My English readers may not be aware of one particular Irish institution and 'national treasure', the most popular chat show on Irish TV, known as the Late Late Show. This airs every Friday evening but on the last showing of November gives itself over to the children, Christmas and a million TOYS and becomes for one week only the "Late Late Toy Show". It attracts the biggest viewing figures ever (around 1.9 million which may not seem much compared to a 'Fools and Horses' Christmas Special in the UK but is almost one third of the whole population here). The children are chosen from all round the country and they come to sing and dance, demonstrate the toys and generally make mayhem in the big studio. It's a hoot and we always try to watch it.

Another nice artisan beer I have found, Kevin Dundon's.
I love particularly the section they do on farm toys, which this year gave space to two superbly farmer's son types.

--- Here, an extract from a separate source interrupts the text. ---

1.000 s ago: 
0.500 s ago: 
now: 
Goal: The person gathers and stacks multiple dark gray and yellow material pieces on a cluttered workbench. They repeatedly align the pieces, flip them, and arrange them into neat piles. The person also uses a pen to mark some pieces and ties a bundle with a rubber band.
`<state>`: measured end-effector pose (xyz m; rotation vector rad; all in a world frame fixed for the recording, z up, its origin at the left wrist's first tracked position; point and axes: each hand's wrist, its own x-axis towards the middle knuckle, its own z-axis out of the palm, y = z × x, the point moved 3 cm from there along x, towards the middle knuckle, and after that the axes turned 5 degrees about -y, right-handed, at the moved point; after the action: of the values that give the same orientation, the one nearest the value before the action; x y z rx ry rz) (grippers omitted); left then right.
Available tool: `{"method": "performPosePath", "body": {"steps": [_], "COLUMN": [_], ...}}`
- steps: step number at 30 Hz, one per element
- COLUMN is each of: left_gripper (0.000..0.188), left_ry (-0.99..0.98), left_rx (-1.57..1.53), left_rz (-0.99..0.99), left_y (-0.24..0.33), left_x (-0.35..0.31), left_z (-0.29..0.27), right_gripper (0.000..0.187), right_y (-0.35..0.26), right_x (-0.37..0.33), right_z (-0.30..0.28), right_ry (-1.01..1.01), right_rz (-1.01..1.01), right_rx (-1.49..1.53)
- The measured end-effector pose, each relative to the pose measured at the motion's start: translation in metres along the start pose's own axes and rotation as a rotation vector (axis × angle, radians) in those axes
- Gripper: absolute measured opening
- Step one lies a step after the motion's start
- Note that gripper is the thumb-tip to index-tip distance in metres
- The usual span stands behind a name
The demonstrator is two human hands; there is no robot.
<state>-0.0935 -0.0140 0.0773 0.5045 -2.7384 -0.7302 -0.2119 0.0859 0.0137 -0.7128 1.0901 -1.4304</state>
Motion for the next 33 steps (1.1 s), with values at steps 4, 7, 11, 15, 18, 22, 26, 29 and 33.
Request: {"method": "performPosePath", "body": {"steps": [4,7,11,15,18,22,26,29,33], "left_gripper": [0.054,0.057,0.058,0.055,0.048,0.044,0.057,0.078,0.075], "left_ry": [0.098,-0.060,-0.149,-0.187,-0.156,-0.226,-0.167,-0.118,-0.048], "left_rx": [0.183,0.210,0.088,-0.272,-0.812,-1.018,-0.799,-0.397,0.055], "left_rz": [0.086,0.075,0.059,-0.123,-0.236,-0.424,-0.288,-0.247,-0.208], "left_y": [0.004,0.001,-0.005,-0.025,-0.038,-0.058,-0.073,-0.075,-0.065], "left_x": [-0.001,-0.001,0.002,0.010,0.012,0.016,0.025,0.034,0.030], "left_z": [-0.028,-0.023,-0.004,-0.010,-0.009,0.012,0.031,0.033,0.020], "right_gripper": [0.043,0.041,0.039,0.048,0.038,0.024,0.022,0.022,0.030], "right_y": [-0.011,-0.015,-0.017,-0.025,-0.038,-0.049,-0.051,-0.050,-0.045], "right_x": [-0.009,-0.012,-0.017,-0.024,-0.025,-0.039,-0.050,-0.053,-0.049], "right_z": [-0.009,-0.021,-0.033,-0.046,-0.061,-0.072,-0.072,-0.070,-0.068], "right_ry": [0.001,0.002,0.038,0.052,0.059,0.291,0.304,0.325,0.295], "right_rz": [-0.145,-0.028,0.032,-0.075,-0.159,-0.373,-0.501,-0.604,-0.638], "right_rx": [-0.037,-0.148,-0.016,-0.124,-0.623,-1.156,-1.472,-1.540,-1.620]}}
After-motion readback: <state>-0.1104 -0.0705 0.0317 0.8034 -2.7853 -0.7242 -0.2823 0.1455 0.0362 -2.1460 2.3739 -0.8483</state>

One was showing off the toy tractors and farm machines and professed to be a fan of John Deere though he did say that his best friend would not agree with him and the two regularly had ding dong arguments about whether Massey Ferguson were better. This JD/MF rivalry is as fierce in farming circles as when the petrol heads set to discussing Porsches vs. Ferraris or Jeeps vs. Land Rovers and our lad here coined the expression "Fear the Deere".

The geese are still pumping out a few eggs.
These shows are always followed by the Social Media crowd, especially Twitter, with everybody 'tweeting' comments in real time as they watched the show, and the 'Fear the Deere' was quickly taken up by the delighted followers. Even show presenter, Ryan Tubridy said there ought to be a tee-shirt with that on. John Deere would be fools not to exploit it! The 2nd 'farmer's son' was a superbly chubby, rosy cheeked, be-hatted lad who ended up doing a brilliant, 2 minute rap around a tractor stopping but the funniest aspect for me was that I couldn't understand more than about 3 words of it. Excellent TV.